Two independent variables

\[ \begin{aligned} ℙ(X_1>t_1, X_2>t_2) &= ℙ(X_1>t_1) ℙ(X_2>t_2)\\ &= \left(\frac{1}{K} \int_{-\infty}^{t_1} e^{-\frac{1}{2} x_1^2} dx_1\right) \left(\frac{1}{K} \int_{-\infty}^{t_2} e^{-\frac{1}{2} x_2^2} dx_2\right)\\ &= \frac{1}{K^2} \int_{-\infty}^{t_1} \int_{-\infty}^{t_2} e^{-\frac{1}{2} x_1^2} e^{-\frac{1}{2} x_2^2} dx_2 dx_1\\ &= \frac{1}{K^2} \int_{-\infty}^{t_1} \int_{-\infty}^{t_2} e^{-\frac{1}{2} (x_1^2+x_2^2)} dx_2 dx_1\\ &= \frac{1}{K^2} \int_{-\infty}^{t_1} \int_{-\infty}^{t_2} e^{-\frac{1}{2} 𝐱^T𝐱} dx_2 dx_1\\ \end{aligned} \]

Changing scale

Let \(U_1 = a⋅X_1\) and \(U_2 = d⋅X_2\).
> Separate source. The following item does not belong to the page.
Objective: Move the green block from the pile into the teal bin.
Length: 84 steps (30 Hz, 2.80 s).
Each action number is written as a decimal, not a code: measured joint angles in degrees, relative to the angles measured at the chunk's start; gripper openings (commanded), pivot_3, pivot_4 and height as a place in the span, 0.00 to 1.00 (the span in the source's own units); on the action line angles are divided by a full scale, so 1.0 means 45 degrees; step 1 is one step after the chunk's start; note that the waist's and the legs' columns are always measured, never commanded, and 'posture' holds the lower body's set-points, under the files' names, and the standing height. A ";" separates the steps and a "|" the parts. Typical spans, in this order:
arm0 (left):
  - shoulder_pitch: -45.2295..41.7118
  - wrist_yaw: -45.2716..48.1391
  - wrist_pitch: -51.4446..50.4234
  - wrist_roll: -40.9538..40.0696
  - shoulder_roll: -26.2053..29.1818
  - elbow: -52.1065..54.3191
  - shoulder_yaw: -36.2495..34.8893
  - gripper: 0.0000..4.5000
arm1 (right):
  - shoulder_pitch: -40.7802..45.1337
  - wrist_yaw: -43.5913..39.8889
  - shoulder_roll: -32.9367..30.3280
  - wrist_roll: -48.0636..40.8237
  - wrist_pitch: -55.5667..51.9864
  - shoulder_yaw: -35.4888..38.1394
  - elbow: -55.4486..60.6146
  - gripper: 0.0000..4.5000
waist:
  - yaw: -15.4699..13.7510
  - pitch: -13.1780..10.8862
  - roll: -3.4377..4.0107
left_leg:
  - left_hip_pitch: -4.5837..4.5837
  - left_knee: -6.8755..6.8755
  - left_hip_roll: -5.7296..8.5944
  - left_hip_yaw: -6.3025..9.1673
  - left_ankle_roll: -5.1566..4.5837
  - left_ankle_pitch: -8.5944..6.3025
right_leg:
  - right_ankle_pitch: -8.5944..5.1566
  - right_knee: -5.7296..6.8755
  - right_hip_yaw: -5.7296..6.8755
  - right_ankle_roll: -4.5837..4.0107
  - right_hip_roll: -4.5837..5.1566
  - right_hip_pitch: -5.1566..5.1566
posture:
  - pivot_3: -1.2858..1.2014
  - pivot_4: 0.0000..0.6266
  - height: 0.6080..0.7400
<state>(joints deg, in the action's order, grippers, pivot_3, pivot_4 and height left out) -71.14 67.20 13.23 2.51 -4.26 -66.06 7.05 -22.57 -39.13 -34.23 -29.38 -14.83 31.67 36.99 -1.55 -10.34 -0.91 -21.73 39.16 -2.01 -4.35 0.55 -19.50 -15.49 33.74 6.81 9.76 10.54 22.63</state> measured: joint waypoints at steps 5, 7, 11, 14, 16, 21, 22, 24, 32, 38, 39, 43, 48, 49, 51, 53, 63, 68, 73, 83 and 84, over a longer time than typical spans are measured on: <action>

What is \(ℙ(U_1, U_2)\)?

Since we have \(X_1 = U_1/a\) and \(X_2 = U_2/d\), we get

\[ ℙ(U_1, U_2) = \frac{1}{K^2} \int\int \exp\left(-\frac{1}{2} (\frac{u_1^2}{a^2}+ \frac{u_2^2}{d^2})\right) \frac{du_1}{a}\,\frac{du_2}{d} \]

We can write

\[ \frac{u_1^2}{a}+\frac{u_2^2}{d} = 𝐮^T\begin{bmatrix} 1/a^2 & 0\\ 0 & 1/d^2\end{bmatrix}𝐮= 𝐮^T\begin{bmatrix} a^2 & 0\\ 0 & d^2\end{bmatrix}^{-1}𝐮 \]

Combinig variables

Let \(U_1 = a⋅X_1 + b⋅X_2\) and \(U_2 = c⋅X_1+d⋅X_2\).
That is

\[ \begin{bmatrix} U_1\\U_2\end{bmatrix} = \begin{bmatrix}a&b\\c&d\end{bmatrix} \begin{bmatrix}X_1\\X_2\end{bmatrix} \]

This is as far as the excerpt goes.